Overall, I'm not convinced that the trading range has been resolved to the upside. I'm approaching this market with the thought that we are going to see further volatility. Maybe we have seen the lows but I highly doubt we will go straight up from here. That is good for trading but will irritate the bulls that are anxious to proclaim that the worst is over.
Oct. 06, 2015 | 7:06 AM EDT
The Market Is at a Key Juncture Right Now
- We have the start of a good recovery, but watch earnings season.
"The secret of change is to focus all of your energy not on fighting the old, but on building the new."
The market is doing exactly what it needs to do in order to regain its composure, but earnings season is going to determine how things develop.

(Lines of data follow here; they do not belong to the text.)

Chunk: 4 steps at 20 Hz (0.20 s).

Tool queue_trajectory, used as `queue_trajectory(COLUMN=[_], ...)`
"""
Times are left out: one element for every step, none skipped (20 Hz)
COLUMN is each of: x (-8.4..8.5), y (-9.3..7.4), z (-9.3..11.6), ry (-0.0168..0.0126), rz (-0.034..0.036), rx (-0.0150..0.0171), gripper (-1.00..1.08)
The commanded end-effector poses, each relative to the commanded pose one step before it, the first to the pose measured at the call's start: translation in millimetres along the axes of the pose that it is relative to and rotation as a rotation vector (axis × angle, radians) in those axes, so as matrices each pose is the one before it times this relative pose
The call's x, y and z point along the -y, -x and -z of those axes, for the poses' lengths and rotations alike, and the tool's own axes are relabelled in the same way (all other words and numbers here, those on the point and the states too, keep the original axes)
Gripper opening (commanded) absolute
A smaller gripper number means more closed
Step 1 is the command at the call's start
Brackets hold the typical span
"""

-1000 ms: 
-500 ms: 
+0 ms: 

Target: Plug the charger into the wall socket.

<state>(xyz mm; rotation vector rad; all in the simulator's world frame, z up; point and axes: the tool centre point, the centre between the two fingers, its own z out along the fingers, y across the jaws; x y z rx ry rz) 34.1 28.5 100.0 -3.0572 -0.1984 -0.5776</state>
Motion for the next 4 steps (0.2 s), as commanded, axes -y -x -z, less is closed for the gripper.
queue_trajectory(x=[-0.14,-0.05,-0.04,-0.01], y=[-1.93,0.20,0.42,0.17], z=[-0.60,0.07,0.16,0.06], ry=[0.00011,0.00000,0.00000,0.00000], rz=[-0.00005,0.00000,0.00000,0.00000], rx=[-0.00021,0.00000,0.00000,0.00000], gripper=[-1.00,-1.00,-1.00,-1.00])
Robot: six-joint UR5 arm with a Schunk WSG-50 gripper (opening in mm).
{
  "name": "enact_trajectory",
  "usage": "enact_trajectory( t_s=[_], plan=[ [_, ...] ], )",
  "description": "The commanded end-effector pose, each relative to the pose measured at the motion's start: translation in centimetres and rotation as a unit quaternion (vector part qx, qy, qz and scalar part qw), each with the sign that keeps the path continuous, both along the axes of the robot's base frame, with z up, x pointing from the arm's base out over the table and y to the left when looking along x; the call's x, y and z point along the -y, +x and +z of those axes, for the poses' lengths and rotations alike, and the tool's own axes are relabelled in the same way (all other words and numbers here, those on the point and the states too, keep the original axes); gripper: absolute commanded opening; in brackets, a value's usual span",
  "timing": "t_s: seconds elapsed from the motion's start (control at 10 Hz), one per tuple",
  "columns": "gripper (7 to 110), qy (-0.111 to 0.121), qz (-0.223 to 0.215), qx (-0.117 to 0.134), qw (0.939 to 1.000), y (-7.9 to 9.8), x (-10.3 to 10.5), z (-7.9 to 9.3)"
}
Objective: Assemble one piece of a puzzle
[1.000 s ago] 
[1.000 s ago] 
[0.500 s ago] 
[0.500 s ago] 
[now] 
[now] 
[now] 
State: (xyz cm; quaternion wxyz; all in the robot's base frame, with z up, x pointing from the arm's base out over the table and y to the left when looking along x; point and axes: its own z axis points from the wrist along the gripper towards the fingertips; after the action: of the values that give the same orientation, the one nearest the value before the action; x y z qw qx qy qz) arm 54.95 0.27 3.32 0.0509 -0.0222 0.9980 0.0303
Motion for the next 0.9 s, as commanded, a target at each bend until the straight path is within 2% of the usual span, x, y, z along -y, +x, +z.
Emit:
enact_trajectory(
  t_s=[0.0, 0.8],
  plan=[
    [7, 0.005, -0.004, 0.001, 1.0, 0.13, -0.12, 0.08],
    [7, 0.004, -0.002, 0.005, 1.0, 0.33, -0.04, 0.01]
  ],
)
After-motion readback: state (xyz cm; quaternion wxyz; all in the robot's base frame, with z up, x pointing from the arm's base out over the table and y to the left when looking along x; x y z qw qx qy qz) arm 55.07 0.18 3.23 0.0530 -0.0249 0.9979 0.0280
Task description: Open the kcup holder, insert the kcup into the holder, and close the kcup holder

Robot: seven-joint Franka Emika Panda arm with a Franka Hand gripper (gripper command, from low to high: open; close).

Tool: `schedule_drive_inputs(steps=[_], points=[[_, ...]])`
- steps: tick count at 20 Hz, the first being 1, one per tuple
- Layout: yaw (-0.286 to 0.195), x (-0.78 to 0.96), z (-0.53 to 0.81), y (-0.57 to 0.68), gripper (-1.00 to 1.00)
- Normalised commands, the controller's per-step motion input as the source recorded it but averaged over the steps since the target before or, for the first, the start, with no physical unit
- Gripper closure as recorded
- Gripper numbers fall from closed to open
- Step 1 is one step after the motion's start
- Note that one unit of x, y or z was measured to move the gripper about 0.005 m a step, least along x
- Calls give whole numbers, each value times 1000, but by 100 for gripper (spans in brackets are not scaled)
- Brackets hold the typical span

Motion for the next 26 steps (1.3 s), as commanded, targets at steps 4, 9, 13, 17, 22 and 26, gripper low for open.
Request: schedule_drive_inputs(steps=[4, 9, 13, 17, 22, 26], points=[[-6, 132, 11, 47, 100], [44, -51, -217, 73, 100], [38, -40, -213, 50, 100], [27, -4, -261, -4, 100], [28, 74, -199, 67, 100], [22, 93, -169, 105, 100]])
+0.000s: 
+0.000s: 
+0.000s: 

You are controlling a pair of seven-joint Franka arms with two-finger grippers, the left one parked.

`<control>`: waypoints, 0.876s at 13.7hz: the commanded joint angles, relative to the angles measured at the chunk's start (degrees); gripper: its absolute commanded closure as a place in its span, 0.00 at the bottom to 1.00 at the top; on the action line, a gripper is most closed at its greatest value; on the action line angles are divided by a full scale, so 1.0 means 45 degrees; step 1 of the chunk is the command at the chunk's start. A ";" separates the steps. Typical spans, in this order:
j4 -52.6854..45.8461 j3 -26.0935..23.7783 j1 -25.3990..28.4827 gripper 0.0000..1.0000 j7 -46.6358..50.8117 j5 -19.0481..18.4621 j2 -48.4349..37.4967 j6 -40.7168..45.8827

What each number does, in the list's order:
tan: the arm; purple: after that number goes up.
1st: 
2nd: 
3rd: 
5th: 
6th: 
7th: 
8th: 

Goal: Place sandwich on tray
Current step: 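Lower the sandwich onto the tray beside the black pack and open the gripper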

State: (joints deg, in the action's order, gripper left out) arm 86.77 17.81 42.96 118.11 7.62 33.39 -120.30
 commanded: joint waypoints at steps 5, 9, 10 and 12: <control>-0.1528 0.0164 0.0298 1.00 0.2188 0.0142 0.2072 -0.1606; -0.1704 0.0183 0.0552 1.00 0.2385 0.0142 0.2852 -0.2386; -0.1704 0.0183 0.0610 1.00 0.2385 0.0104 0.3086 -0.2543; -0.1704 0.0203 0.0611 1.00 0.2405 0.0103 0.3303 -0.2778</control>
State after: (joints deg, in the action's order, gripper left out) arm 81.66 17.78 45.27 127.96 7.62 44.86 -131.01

Following Friday's big positive reversal on bad jobs news we had some picture-perfect follow-through on Monday. We gapped up and then trended up all day on excellent volume. That is exactly what you want to see to signal that momentum is rebuilding.
Technically, we still have some very significant overhead resistance around the 2000 level of the S&P500 and we are going to need a solid positive catalyst to push up through and hold us there. We are now approaching the levels we hit following the FOMC September meeting. That is the top of the range and is the natural point where flippers take profits and shorts try to reload.
There is no big mystery as to what is driving us right now. Following the bad jobs news, the chances of a rate hike in October have fallen to just 10%. The likelihood of a December hike are falling fast as well. Economists like Jan Hatzius of Goldman Sachs say that hikes will likely now occur well in 2016 or even beyond.
With rate hikes on hold, what we really need are good earnings reports to keep the market chugging along. The market loves zero interest rates, but the big fear lately has been that zero rates have done nothing to boost the economy. If earnings season is poor, the fear that we are sliding into another recession will undermine any positive impact from the continued flow of cheap cash. The market has loved low rates, but that love affair is growing old, and there is now a desire for some real growth.
While the market is showing signs of better health, the big challenge for market players is putting money to work. If you haven't been willing to buy broken charts and oversold bounces, you haven't been able to put much money to work. When we undergo a correction like we have seen recently it takes a while for better charts to develop. If your style is trend or position trading, there just aren't going to be many setups.
The folks that profit best are those with very short-term timeframes, who buy for quick bounces. These typically are not stocks you want to hold for long, which is why V-shaped moves are generally not expected. However, as fear of being left out takes hold, these bounces can develop further and produce the sort of action that sucks in more buyers.
The market is at a key juncture right now. We have the start of a good recovery, but face substantial overhead resistance as well as the potential issue of earnings seasons. The Fed is out of the way for now, which is the big positive, but the problems of a weak economy are still there. We've overcome that quite well for many years, but folks are growing weary of poor growth.
Early action is a bit weak, but underinvested bulls are looking for dips.